So what, you may ask, do I have to grumble about? Two companies I am
associated with - Hill and Knowlton and McDonald’s - ran off with
several top prizes at the PR Week Awards. A third, British Nuclear
Fuels, was shortlisted for writing excellence. The judges’ chairman was
my former No 10 deputy Romola Christopherson. Two more judges, Mike
Granatt and Hugh Colver worked for me in No 10. And a fourth judge edits
this journal which allows me to say what I like.
After this, I may seem churlish in criticising the entire awards system,
but I have long looked askance at journalism and television awards. You
only have a chance of winning, it seems, if you conform to a certain
radical, trendy, conspiracy theorist mould.

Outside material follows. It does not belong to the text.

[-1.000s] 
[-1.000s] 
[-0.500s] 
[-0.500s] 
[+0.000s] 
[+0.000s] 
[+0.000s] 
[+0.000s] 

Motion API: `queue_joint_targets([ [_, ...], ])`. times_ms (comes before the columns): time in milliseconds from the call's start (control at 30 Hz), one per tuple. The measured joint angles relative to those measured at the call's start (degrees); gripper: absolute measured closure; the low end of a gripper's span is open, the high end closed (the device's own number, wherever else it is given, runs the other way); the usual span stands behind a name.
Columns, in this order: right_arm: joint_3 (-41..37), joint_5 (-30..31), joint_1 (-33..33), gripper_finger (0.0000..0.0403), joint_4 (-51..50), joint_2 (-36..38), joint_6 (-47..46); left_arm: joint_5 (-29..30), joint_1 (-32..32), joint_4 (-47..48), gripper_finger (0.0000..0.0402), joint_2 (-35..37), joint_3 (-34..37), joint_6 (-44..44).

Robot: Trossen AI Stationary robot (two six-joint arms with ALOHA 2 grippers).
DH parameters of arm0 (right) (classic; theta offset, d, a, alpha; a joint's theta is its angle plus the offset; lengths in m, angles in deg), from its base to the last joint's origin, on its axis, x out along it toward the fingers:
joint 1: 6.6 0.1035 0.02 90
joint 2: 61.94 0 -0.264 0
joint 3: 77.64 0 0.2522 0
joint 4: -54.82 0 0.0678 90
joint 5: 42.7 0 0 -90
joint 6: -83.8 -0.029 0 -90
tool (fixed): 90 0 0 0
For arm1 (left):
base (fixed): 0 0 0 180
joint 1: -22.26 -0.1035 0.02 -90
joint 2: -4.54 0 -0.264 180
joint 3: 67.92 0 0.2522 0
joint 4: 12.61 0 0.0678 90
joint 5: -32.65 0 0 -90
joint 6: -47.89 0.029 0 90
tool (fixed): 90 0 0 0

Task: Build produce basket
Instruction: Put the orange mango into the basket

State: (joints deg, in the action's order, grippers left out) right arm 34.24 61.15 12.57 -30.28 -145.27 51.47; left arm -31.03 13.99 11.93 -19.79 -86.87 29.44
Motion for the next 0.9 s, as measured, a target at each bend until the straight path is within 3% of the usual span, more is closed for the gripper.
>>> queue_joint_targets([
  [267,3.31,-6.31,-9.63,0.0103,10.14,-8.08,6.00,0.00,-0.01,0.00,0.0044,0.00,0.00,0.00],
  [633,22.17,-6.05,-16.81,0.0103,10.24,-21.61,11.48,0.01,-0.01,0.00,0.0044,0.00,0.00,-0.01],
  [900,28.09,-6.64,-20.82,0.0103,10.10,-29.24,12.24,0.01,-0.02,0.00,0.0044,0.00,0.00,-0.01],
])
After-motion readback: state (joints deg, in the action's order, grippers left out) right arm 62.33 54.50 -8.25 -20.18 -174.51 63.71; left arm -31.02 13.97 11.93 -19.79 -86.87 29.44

It may also help if you look
and dress like a dolled up tramp and can be relied upon for a few
profanities when you collect your award. It is probably impossible to
win a ‘prestigious’ book prize if your work is readable and easily
understood.
It is true that last year I won an award - probably my first and last -
for this very column. But, bearing in mind some of the winning company I
had to keep that night, it only reinforced my prejudices.

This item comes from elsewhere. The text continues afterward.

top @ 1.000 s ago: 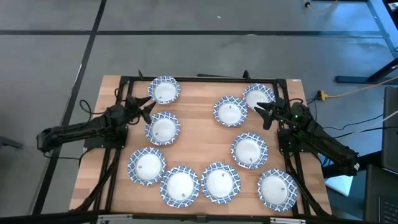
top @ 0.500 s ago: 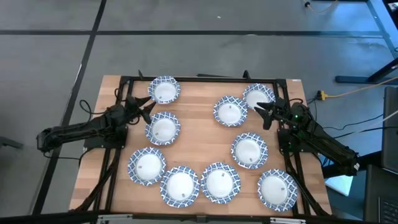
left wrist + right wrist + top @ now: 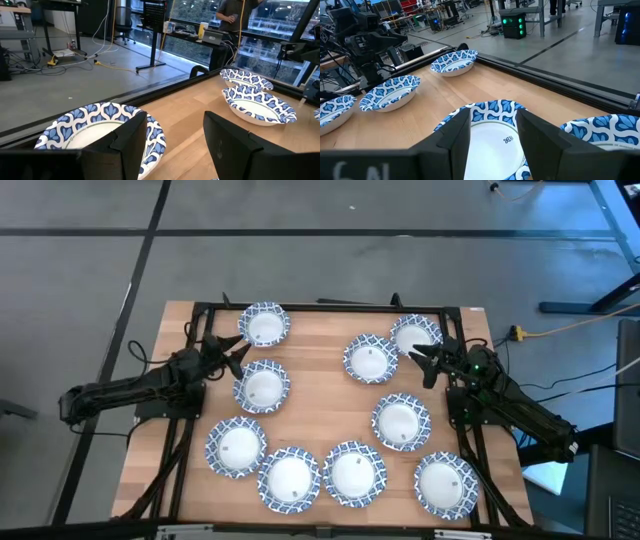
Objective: Nest bowls inside each other
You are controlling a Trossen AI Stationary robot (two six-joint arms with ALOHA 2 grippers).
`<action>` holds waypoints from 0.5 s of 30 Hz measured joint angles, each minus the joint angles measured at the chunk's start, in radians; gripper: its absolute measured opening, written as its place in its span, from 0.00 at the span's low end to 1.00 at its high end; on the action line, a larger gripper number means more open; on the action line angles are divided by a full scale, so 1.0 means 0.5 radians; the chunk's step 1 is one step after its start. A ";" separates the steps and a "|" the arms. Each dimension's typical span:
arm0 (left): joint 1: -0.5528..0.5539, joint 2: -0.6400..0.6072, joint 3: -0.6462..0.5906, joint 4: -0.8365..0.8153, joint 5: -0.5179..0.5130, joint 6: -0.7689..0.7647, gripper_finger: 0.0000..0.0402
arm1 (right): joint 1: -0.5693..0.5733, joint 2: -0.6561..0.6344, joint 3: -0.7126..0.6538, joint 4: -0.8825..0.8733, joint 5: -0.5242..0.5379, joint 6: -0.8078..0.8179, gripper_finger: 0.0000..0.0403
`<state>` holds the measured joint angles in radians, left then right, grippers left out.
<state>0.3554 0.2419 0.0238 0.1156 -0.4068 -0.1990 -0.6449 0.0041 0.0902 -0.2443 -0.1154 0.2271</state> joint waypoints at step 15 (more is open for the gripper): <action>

Which brings me to this journal’s PR Awards. I regret that Grayling’s
shortlisted National Constipation Day did not become flushed with
triumph. But I begin to wonder about the whole business when Ulrich
Jurgens wins the European Communicator award for Greenpeace’s campaign
against the dumping of Brent Spar’s oil production platform in the ocean
deeps when his efforts to discredit this, the best environmental option,
were based on, to put it kindly, false information. This does nothing
for campaigning, still less for awards.
The chairman of judges, Romola Christopherson herself, also ventilated
another problem: the Government Information Service (GIS). ‘When I
reckon on my chance of a PR award, I think of hens’ teeth and flying
pigs,’ she said. ‘I am a prime candidate for a ‘PR Disaster Award’,’

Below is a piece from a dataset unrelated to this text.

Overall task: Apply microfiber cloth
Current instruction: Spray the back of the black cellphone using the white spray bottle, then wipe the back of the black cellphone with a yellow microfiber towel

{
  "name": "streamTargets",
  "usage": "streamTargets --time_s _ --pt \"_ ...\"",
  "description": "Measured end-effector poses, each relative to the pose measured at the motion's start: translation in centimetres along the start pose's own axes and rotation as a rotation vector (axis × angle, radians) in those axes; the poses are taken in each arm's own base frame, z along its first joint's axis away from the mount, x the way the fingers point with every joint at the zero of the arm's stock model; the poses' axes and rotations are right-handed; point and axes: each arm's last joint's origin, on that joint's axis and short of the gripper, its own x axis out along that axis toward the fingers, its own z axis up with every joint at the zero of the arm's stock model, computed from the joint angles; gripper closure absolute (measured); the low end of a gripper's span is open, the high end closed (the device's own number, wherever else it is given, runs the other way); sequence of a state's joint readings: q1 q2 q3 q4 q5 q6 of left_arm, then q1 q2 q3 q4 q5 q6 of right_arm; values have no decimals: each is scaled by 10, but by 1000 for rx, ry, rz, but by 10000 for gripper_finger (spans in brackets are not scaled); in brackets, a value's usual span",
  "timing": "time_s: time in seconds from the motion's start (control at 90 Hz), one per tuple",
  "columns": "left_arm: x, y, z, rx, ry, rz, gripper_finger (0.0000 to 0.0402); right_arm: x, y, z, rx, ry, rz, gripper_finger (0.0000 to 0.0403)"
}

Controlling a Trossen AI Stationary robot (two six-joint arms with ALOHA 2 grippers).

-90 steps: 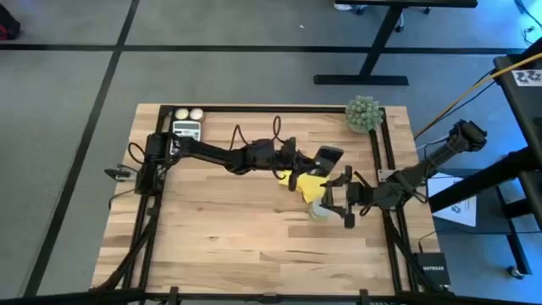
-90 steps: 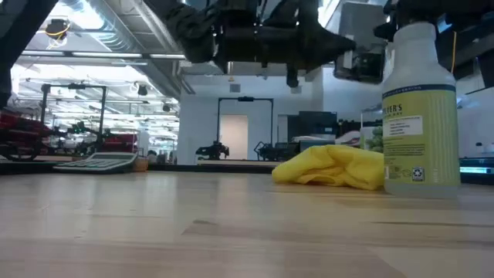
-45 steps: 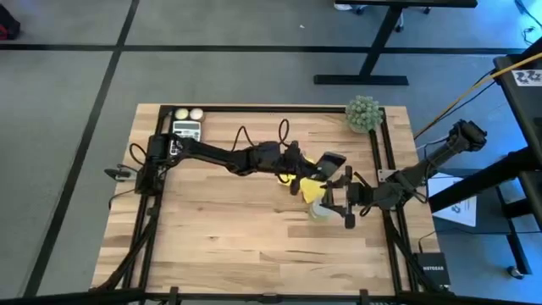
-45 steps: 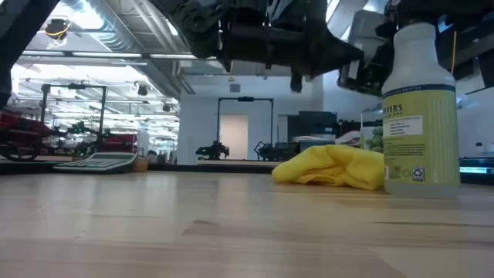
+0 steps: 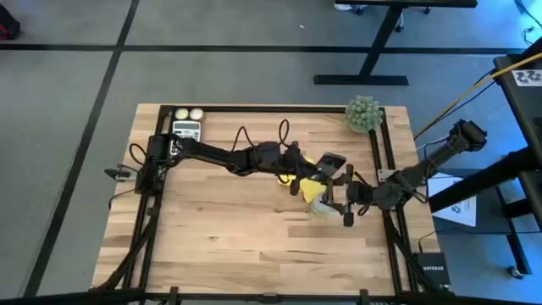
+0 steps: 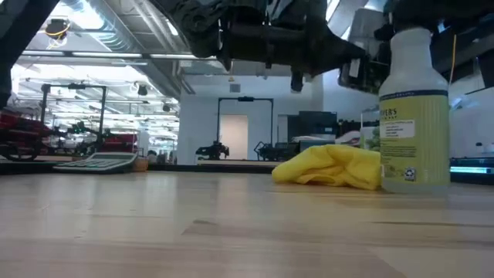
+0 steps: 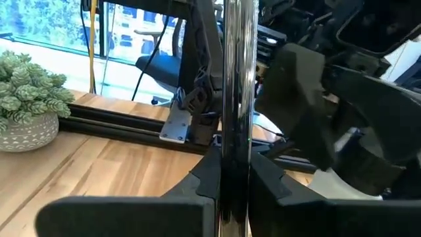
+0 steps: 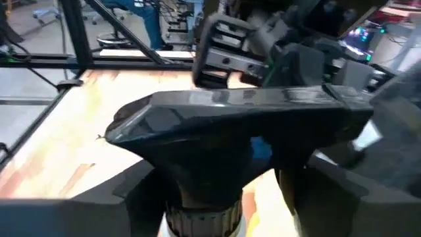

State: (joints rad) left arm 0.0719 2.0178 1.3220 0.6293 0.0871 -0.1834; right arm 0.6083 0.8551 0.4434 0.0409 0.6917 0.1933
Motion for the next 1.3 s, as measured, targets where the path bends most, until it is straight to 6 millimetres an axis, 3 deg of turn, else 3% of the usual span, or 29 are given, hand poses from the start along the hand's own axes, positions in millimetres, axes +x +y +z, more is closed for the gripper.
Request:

revealing that her only gong so far is a framed scalpel from someone in
the NHS bearing the citation: ‘For cutting the crap’.
She is probably prouder of that than anything anybody else could give
her. But she has a point. The GIS, as a clearing house for other
people’s disasters as well as the Government’s own, seems to deal only
in PR failure. Yet I know how much mess its members prevent by their
professional vigilance. But that, by definition, has to remain unsung,
unrecognised and unrewarded.
No longer. I hereby offer an annual prize to the Internal PR Battler of
the Year who takes on the bureaucracy and wins. I don’t know how we’ll
judge it, but it’s a blow for justice.